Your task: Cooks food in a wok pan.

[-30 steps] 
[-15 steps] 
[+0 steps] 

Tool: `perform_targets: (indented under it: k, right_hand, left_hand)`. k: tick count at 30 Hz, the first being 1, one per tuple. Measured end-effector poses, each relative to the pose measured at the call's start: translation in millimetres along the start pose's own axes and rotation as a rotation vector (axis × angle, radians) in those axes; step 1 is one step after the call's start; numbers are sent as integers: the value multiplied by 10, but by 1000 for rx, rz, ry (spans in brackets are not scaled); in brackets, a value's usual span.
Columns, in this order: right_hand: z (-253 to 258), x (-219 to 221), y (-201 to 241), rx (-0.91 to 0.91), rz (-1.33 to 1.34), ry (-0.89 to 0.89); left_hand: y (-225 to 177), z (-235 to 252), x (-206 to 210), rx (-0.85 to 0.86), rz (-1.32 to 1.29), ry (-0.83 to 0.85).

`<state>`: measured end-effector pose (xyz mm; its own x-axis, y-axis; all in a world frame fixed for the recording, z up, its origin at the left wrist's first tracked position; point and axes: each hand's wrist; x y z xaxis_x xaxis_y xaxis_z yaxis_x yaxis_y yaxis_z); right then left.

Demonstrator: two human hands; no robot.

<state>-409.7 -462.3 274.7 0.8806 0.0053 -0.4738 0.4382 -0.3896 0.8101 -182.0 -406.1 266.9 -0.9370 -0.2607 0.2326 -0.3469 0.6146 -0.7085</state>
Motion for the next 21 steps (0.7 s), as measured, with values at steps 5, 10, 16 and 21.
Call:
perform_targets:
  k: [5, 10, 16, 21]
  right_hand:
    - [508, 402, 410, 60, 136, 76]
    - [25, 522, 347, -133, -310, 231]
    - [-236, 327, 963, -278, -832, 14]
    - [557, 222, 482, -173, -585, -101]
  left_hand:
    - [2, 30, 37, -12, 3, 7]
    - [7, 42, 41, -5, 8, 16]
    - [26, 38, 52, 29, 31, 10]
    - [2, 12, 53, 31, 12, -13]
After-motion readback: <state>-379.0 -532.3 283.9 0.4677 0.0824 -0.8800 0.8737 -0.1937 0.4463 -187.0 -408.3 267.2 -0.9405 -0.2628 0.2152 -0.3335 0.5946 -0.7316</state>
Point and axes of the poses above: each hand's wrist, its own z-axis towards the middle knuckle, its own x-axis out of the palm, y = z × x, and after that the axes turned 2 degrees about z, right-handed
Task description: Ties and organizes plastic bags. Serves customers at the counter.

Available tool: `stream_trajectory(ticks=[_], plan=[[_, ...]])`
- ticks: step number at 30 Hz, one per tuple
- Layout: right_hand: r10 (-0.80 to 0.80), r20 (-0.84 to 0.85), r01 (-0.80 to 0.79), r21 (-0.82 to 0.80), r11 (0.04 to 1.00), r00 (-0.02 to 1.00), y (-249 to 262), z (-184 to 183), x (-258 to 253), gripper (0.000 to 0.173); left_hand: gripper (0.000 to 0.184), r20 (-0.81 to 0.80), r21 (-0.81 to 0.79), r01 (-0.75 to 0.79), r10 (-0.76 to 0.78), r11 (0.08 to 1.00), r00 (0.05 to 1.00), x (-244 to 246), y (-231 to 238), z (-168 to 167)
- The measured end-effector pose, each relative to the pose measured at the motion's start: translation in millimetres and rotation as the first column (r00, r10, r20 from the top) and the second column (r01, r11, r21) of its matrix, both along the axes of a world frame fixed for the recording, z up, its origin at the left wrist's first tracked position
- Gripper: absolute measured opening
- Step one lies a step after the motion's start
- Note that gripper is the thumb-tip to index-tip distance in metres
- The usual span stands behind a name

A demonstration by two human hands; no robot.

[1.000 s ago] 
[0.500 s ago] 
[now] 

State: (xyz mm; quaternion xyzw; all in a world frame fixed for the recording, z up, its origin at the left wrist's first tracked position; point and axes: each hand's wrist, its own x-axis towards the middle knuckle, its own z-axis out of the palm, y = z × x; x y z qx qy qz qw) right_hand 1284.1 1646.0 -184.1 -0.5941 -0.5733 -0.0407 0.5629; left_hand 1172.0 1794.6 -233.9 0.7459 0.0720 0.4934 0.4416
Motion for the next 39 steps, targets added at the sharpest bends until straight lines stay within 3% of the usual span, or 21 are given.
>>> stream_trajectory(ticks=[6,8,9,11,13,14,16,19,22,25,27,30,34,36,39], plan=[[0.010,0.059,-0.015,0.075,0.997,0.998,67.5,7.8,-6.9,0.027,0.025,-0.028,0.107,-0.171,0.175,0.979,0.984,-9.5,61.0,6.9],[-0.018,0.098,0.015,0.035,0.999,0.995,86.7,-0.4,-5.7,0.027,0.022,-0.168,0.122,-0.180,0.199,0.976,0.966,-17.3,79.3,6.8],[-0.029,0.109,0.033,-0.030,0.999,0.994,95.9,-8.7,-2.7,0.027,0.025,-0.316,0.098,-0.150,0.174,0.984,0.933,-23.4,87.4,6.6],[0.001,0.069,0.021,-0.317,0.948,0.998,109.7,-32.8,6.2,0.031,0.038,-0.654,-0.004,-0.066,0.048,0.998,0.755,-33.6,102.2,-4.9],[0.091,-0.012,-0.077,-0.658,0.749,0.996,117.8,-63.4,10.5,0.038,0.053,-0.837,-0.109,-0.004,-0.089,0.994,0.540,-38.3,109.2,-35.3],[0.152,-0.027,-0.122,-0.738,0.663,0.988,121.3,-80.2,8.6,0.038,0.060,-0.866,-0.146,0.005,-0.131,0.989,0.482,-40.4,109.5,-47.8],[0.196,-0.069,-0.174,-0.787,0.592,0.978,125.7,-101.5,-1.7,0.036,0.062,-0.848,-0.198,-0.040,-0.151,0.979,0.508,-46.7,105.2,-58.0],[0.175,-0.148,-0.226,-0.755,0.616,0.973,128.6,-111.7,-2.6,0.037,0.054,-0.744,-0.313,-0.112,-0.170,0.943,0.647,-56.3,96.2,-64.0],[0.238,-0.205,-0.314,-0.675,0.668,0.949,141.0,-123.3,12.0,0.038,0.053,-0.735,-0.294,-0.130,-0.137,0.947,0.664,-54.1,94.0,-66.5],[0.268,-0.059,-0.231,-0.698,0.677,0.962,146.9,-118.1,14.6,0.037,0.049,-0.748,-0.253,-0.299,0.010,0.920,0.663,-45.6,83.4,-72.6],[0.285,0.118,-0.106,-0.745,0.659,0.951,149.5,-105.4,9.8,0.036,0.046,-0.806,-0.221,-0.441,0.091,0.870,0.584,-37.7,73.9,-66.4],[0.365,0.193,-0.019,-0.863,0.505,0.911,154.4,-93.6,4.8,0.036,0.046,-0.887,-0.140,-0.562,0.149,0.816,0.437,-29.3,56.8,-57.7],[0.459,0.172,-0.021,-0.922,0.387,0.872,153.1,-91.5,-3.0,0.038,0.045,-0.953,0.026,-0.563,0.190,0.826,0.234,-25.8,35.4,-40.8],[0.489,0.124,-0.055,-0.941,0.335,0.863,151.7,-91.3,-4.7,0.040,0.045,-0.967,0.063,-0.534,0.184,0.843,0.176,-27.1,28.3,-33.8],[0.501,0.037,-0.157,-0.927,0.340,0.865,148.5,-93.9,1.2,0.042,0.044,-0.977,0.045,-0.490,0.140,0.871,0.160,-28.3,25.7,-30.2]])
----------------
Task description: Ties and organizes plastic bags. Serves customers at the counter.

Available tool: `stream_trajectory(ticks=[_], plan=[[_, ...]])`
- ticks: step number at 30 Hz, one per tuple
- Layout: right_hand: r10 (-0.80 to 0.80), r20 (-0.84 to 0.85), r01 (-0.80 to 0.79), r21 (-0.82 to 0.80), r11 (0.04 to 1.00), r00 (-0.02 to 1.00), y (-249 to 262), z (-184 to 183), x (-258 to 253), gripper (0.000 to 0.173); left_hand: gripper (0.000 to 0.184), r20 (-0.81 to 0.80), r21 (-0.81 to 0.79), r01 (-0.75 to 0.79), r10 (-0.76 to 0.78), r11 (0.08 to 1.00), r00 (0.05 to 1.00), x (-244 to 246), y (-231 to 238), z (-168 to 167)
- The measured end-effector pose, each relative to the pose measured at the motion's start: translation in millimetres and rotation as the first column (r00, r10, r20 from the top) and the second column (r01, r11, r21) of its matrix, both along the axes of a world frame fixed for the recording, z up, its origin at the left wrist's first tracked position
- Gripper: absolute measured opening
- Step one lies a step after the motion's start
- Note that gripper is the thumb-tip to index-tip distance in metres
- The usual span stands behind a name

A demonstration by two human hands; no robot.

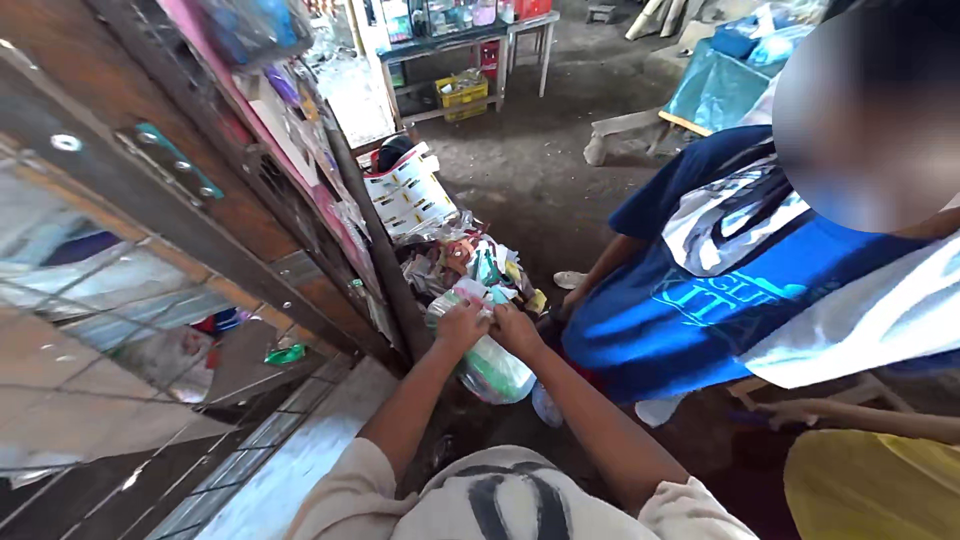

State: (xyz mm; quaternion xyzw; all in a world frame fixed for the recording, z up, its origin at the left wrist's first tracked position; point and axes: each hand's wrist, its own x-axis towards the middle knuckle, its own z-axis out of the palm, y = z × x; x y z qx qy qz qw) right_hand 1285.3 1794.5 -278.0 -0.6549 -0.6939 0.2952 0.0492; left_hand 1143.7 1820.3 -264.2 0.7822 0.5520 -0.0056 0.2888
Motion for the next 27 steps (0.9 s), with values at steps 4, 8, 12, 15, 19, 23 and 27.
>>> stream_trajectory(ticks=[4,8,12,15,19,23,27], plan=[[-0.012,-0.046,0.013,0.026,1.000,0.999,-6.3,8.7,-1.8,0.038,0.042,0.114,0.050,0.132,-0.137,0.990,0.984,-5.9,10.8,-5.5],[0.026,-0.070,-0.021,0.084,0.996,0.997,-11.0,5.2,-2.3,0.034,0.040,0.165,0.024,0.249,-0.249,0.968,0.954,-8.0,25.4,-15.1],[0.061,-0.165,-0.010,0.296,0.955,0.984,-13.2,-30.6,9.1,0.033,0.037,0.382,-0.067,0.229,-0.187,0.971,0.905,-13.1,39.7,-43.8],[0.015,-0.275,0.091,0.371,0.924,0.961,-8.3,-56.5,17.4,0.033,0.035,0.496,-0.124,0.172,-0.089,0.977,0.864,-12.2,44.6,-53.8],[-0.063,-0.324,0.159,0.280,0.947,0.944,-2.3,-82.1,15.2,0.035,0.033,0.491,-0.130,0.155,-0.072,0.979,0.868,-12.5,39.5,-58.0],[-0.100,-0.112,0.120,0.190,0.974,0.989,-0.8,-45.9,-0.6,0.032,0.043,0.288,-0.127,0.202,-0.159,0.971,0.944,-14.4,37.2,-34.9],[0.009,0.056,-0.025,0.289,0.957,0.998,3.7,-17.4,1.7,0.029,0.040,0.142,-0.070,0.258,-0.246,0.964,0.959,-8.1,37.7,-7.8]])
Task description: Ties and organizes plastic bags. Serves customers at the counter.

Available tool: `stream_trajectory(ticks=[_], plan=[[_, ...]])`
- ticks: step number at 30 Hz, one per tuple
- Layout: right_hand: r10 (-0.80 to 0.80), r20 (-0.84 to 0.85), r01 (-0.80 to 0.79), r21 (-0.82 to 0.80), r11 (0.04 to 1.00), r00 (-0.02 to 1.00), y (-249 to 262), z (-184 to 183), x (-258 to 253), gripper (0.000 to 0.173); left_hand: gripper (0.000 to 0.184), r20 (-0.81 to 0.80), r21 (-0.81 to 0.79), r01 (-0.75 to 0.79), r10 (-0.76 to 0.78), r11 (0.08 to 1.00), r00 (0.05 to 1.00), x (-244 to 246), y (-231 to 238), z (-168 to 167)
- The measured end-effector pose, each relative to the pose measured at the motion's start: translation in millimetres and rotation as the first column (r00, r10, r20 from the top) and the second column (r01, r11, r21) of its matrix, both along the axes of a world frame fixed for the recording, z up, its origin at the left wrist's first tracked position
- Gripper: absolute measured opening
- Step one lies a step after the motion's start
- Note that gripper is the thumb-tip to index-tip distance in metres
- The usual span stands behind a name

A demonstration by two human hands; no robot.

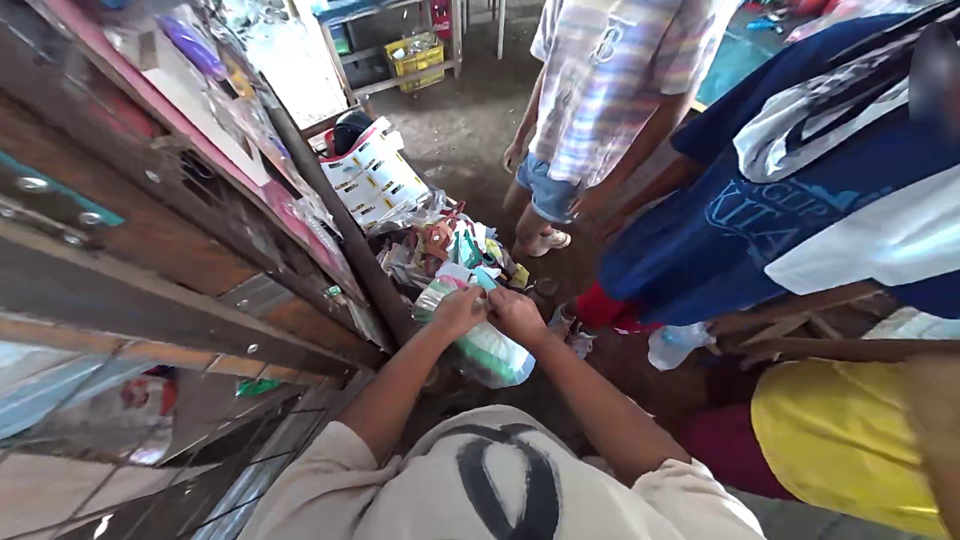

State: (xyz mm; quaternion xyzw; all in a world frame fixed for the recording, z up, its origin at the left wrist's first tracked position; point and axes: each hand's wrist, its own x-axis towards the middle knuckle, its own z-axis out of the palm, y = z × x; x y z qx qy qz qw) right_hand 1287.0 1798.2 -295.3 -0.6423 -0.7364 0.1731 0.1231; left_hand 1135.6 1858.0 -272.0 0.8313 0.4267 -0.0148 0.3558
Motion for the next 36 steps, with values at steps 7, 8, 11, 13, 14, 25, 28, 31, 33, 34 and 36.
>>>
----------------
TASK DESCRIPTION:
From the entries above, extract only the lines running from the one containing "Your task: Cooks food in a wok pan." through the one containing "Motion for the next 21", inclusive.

RESULT BELOW:
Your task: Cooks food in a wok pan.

[-30 steps] 
[-15 steps] 
[+0 steps] 

Tool: `perform_targets: (indented under it: k, right_hand, left_hand)`. k: tick count at 30 Hz, the first being 1, one per tuple. Measured end-effector poses, each relative to the pose measured at the call's start: translation in millimetres along the start pose's own axes and rotation as a rotation vector (axis × angle, radians) in those axes; step 1 is one step after the call's start; numbers are sent as integers: the value multiplied by 10, but by 1000 for rx, rz, ry (spans in brackets are not scaled); in brackets, a value's usual span.
Columns, in this order: right_hand: z (-253 to 258), x (-219 to 221), y (-201 to 241), rx (-0.91 to 0.91), rz (-1.33 to 1.34), ry (-0.89 to 0.89); left_hand: y (-225 to 177), z (-235 to 252), x (-206 to 210), rx (-0.85 to 0.86), rz (-1.32 to 1.29), ry (-0.83 to 0.85).

`<state>`: measured end-effector pose (xyz mm; its own x-axis, y-axis; all in a world frame fixed for the recording, z up, its origin at the left wrist's first tracked position; point and axes: each hand's wrist; x y z xaxis_x xaxis_y xaxis_z yaxis_x yaxis_y yaxis_z); right then left.

Demonstrator: two human hands; no robot.

<state>-409.7 -462.3 274.7 0.8806 0.0053 -0.4738 0.4382 -0.3896 0.8101 -182.0 -406.1 266.9 -0.9370 -0.2607 0.2326 -0.3469 0.6146 -0.7085</state>
Motion for the next 21 steps (0.7 s), as measured, with values at steps 5, 10, 16 and 21.

Here the exercise is finished.